The results show 3 connection groups. The first one is from a host IP of 0.0.0.0/32
. This looks funny and is
probably a configuration error in the APIC. The destination here is 0.0.0.0/0
and the filter is for any
TCP traffic. 0.0.0.0/0
in the destination column covers the search criteria of dip=192.168.0.0/16
,
and the filter of any-any for the destination port range covers the search criteria of dport=80-500
.
Example 3¶
In this query, the user wants to see all of the destinations that host 192.168.1.133
in tenant “Tenant1”
can send traffic to.
Here there are two results. The first shows that this host can send traffic to default route of 0/0
for any TCP
traffic. The second row shows that this host can communicate with itself using any protocol. This second one
has a fully open filter of any any any-any any-any both
. When we place the cursor over this row we can see that
this was an “implied” filter. The implied filter is created by the connection search tool to show that end-points
within an EPG can communicate with each other without any constraint.
About¶
This is a simple summary screen with a link to the documentation and a description of the software license.
Feedback¶
This screen provides the ability for the users to submit comments, suggestions, feature requests, and bug reports directly to the authors of the tool.
Command Line Usage¶
Connection Search can also be run as a command line application. This is done by switching to the Connection Search directory and running the application:
cd acitoolkit/applications/connection_search
The application is run with options provided in the command line. The help for this command is shown by:
python aciConSearch.py --help
The output for this command is shown below:
usage: aciConSearch.py [-h] [-u URL] [-l LOGIN] [-p PASSWORD]
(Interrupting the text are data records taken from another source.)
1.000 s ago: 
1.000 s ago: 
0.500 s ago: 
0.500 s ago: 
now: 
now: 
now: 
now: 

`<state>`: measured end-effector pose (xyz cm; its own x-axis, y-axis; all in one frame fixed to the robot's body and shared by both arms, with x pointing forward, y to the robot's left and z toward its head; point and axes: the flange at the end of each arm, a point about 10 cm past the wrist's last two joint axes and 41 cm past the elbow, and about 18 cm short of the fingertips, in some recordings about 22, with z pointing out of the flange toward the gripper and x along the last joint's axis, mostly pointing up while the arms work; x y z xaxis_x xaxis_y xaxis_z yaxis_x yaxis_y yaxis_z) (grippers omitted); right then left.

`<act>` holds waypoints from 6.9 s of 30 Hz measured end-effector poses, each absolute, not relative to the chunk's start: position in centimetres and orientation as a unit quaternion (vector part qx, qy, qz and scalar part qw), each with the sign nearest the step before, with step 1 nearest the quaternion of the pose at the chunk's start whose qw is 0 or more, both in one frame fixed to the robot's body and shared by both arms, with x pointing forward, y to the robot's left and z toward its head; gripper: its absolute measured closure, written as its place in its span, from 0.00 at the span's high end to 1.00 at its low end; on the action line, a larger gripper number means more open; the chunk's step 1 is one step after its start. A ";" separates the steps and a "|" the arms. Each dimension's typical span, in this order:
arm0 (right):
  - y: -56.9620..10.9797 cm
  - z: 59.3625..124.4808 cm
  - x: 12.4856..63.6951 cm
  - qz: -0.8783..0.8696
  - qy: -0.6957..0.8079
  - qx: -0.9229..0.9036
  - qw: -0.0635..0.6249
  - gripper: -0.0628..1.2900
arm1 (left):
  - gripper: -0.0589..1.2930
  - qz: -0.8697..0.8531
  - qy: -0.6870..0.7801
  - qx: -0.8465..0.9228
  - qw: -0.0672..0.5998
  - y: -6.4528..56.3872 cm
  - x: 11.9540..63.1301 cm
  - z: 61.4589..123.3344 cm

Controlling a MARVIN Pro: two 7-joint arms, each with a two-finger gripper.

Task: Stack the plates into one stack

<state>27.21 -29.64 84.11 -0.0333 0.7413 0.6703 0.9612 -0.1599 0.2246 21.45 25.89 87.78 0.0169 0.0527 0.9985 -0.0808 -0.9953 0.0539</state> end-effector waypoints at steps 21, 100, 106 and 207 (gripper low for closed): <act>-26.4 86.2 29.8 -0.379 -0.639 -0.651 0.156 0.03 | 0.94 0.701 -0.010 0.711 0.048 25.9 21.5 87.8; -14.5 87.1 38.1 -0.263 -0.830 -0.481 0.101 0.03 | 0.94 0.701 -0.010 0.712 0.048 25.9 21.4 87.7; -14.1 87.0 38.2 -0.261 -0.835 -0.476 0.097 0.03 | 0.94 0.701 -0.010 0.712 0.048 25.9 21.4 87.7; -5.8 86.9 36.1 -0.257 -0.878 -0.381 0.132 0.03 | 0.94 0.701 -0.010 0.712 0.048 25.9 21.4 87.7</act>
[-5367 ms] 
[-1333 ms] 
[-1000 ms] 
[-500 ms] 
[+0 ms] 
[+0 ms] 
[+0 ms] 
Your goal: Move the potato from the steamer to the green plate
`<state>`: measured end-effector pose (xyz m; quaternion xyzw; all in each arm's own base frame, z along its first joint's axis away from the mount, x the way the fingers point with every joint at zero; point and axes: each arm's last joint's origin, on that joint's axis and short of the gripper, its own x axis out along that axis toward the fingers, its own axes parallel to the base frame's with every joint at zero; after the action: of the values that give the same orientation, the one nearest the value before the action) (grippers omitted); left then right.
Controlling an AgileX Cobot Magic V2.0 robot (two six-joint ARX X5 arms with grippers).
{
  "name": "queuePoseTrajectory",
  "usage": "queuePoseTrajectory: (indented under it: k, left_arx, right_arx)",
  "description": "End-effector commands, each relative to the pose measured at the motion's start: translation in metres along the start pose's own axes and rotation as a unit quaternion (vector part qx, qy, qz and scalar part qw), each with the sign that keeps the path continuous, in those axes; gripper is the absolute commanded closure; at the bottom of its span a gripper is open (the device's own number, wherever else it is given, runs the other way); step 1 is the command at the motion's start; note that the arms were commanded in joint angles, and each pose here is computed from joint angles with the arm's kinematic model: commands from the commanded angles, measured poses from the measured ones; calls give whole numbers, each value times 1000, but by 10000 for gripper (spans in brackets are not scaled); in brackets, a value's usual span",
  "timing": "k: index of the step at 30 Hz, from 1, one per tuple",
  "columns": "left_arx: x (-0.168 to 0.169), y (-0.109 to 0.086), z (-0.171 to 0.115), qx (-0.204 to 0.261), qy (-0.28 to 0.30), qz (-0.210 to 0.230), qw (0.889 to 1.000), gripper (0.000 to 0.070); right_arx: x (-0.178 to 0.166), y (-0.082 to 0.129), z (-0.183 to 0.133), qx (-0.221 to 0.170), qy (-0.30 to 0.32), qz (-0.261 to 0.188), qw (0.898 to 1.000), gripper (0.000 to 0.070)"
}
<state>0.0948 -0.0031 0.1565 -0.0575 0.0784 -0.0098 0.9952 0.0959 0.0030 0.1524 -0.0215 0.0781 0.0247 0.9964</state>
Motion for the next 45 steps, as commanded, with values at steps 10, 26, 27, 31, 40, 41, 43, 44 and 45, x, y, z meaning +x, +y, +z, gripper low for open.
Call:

[--snapshotfiles SNAPSHOTFILES [SNAPSHOTFILES ...]]
[-tenant TENANT] [-context CONTEXT] [-sip SIP]
[-dip DIP] [-dport DPORT] [-sport SPORT]
[-etherT ETHERT] [-prot PROT] [-arpOpc ARPOPC]
[-applyToFrag APPLYTOFRAG] [-tcpRules TCPRULES]
Connection Search tool for APIC.
optional arguments:
-h, --help show this help message and exit
-u URL, --url URL APIC IP address.
-l LOGIN, --login LOGIN
APIC login ID.
-p PASSWORD, --password PASSWORD
APIC login password.
--snapshotfiles SNAPSHOTFILES [SNAPSHOTFILES ...]
APIC configuration files
-tenant TENANT Tenant name (wildcards, "*", accepted), default "*"
-context CONTEXT Context name (wildcards, "*", accepted), default "*"
-sip SIP Source IP or subnet - e.g. 1.2.3.4/24, default: "0/0"
-dip DIP Destination IP or subnet - e.g. 1.2.3.4/24, default:
"0/0"
-dport DPORT Destination L4 Port value or range, e.g. 20-25 or 80.
Default: "any"
-sport SPORT Source L4 Port value or range, e.g. 20-25 or 80.
Default: "any"
-etherT ETHERT EtherType, e.g. "ip", "arp", "icmp". Default: "any"
-prot PROT Protocol, e.g. "tcp", "udp". Default: "any"
-arpOpc ARPOPC ARP Opcode, e.g. "req", "ack". Default: "any"
-applyToFrag APPLYTOFRAG
Apply to fragment, e.g. "yes", "no". Default: "any"
-tcpRules TCPRULES TCP rules, e.g. "syn", "fin". Default: "any"
The APIC credentials are provided with the –url, –login, and –password options.
The remaining fields follow the attributes described above for the GUI version of the tool. Note that when aciConSearch.py is used from the command line in this manner, the APIC configuration will be loaded and a single search conducted. When the GUI version is used, the APIC configuration is loaded and multiple searches can be made against it without doing a re-load.